Erklärung der verschiedenen Arten von Objektidentität, die entstehen können:

  • Wertbasierte Identität (Anlage): Verwendet einen Datenwert als Identität. Diese Form wird in relationalen Systemen genutzt (z. B. der Primärschlüsselwert in einem Tupel als Identifikator).
  • Namensbasierte Identität: Die Identität wird vom Benutzer als Name vergeben. Diese Form wird häufig für Dateien in Dateisystemen verwendet. Jede Datei hat einen eindeutigen Namen, der sie unabhängig vom Inhalt identifiziert.
  • Integrierte Identität (Incorporated): Integriert das Konzept der Identität direkt in das Datenmodell oder die Programmiersprache. Der Benutzer muss keinen eigenen Identifikator bereitstellen. Diese Form wird in objektorientierten Systemen genutzt, bei denen das System jedem Objekt im Moment der Erstellung automatisch einen Identifikator zuweist.

Komplexe Objekte und Beispiele

Komplexe Objekte werden mithilfe einfacherer Objekte oder durch die Anwendung von Konstruktoren auf diese gebildet.

Beispiel: Susan und Peter sind die Eltern ein und desselben Kindes oder zweier verschiedener Kinder. Dies wird wie folgt dargestellt:

  • Peter: (Peter, 40, {(John, 15, {})})
  • Susan: (Susana, 41, {(John, 15, {})})

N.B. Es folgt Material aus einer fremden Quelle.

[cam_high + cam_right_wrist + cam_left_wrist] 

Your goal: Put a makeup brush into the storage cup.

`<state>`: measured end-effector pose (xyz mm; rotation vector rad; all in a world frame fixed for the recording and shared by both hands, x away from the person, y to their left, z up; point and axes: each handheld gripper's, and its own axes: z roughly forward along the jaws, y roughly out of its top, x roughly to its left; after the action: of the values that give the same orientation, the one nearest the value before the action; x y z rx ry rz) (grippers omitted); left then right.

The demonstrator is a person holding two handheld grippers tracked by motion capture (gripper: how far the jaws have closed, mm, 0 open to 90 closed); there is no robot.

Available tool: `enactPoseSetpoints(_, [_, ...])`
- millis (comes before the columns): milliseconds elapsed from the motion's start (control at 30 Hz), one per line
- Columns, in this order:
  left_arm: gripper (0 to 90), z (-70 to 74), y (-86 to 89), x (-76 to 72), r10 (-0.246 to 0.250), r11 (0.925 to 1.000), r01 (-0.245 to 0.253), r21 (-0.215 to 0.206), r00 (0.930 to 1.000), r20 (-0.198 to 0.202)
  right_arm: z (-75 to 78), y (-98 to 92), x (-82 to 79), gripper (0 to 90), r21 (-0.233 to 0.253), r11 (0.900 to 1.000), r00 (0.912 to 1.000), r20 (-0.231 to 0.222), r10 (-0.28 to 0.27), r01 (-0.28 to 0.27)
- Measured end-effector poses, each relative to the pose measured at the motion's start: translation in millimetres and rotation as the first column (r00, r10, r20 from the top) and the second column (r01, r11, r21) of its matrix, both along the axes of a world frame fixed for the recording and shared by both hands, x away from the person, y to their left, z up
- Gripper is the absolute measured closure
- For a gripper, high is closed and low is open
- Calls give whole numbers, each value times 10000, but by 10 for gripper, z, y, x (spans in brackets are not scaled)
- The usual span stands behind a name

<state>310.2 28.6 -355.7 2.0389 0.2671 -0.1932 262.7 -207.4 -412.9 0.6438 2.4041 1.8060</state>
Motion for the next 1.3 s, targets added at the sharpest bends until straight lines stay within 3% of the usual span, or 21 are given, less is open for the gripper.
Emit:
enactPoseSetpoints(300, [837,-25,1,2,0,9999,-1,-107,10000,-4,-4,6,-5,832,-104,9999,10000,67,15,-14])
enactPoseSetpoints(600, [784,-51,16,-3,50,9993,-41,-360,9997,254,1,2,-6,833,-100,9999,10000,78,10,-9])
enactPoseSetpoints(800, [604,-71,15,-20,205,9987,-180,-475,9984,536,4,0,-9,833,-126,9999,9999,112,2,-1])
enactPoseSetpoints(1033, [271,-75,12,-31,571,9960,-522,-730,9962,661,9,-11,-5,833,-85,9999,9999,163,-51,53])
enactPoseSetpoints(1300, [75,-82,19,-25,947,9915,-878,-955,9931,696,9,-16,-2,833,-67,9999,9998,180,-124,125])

Persistente Programmiersprachen

Datenbanksprachen unterscheiden sich von herkömmlichen Programmiersprachen dadurch, dass sie direkt mit persistenten Daten arbeiten. Diese Daten existieren auch nach dem Beenden des Programms, das sie erstellt hat, weiter. Datenbankbeziehungen und deren Tupel sind typische Beispiele für persistente Daten. Im Gegensatz dazu arbeiten traditionelle Programmiersprachen standardmäßig nur direkt mit transienten (nicht-persistenten) Daten.

Der Zugriff auf Datenbanken ist nur ein Teilbereich realer Anwendungen. Während Sprachen wie SQL für den Datenzugriff hocheffektiv sind, wird für andere Anwendungskomponenten (wie Benutzeroberflächen oder Netzwerkkommunikation) eine universelle Programmiersprache benötigt. Der traditionelle Weg besteht darin, SQL in diese Programmiersprachen zu integrieren (Embedded SQL).

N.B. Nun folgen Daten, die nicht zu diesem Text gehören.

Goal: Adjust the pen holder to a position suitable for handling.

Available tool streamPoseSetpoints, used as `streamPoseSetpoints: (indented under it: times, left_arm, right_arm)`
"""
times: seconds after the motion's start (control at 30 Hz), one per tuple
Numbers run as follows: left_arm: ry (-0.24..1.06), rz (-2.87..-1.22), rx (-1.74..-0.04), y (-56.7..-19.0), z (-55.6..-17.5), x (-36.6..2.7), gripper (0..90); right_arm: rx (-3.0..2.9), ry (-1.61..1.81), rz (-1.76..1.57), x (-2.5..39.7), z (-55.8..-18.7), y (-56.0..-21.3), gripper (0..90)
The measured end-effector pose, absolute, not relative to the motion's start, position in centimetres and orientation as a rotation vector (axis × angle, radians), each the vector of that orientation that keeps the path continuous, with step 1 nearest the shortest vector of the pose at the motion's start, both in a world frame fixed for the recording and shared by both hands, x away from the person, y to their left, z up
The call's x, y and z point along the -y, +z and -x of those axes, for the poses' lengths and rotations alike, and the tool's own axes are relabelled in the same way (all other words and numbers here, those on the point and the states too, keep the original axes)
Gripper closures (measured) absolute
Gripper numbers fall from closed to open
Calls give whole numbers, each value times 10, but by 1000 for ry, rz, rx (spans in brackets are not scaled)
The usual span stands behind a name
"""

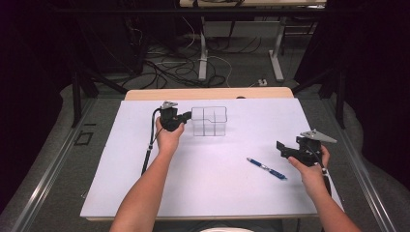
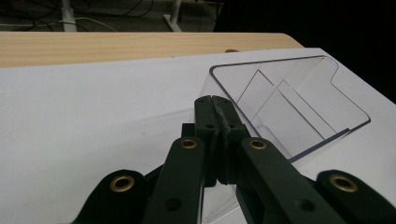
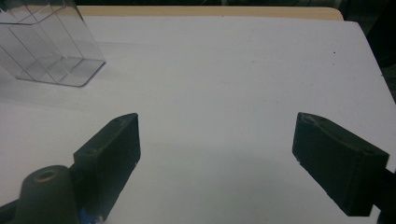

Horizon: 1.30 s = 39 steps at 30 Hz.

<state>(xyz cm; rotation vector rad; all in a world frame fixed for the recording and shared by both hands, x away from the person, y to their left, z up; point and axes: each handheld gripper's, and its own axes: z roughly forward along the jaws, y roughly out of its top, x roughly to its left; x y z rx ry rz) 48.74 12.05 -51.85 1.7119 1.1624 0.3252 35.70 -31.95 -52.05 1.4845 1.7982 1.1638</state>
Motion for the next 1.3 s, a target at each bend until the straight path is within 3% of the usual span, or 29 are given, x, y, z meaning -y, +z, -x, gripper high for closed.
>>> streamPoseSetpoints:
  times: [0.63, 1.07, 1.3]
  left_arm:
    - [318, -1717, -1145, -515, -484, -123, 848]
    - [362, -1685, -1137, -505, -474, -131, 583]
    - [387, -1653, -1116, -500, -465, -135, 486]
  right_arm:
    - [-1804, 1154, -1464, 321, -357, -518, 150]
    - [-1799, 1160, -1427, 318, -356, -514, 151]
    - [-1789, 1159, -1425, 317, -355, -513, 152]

Persistente Sprachen vs. Embedded SQL

Persistente Programmiersprachen unterscheiden sich von Sprachen mit integriertem SQL in mindestens zwei wesentlichen Punkten:

  1. Typsystem-Integration: Bei eingebetteten Sprachen unterscheidet sich das Typsystem der Programmiersprache (die Anwendungsumgebung) meist vom Typsystem der Datenverarbeitung. Entwickler sind hier selbst für die Typumrechnungen zwischen der Programmiersprache und SQL verantwortlich.
  2. Datenzugriff und Speicherung: Programmierer, die eingebettete Abfragesprachen nutzen, müssen explizit Code schreiben, um Daten aus der Datenbank in den Speicher zu laden. Bei Aktualisierungen muss ebenfalls explizit Code geschrieben werden, um die Änderungen zurück in die Datenbank zu schreiben. In persistenten Programmiersprachen hingegen können Entwickler direkt mit persistenten Daten arbeiten, ohne explizit Code für das Laden in den Speicher oder das Zurückschreiben auf die Festplatte verfassen zu müssen.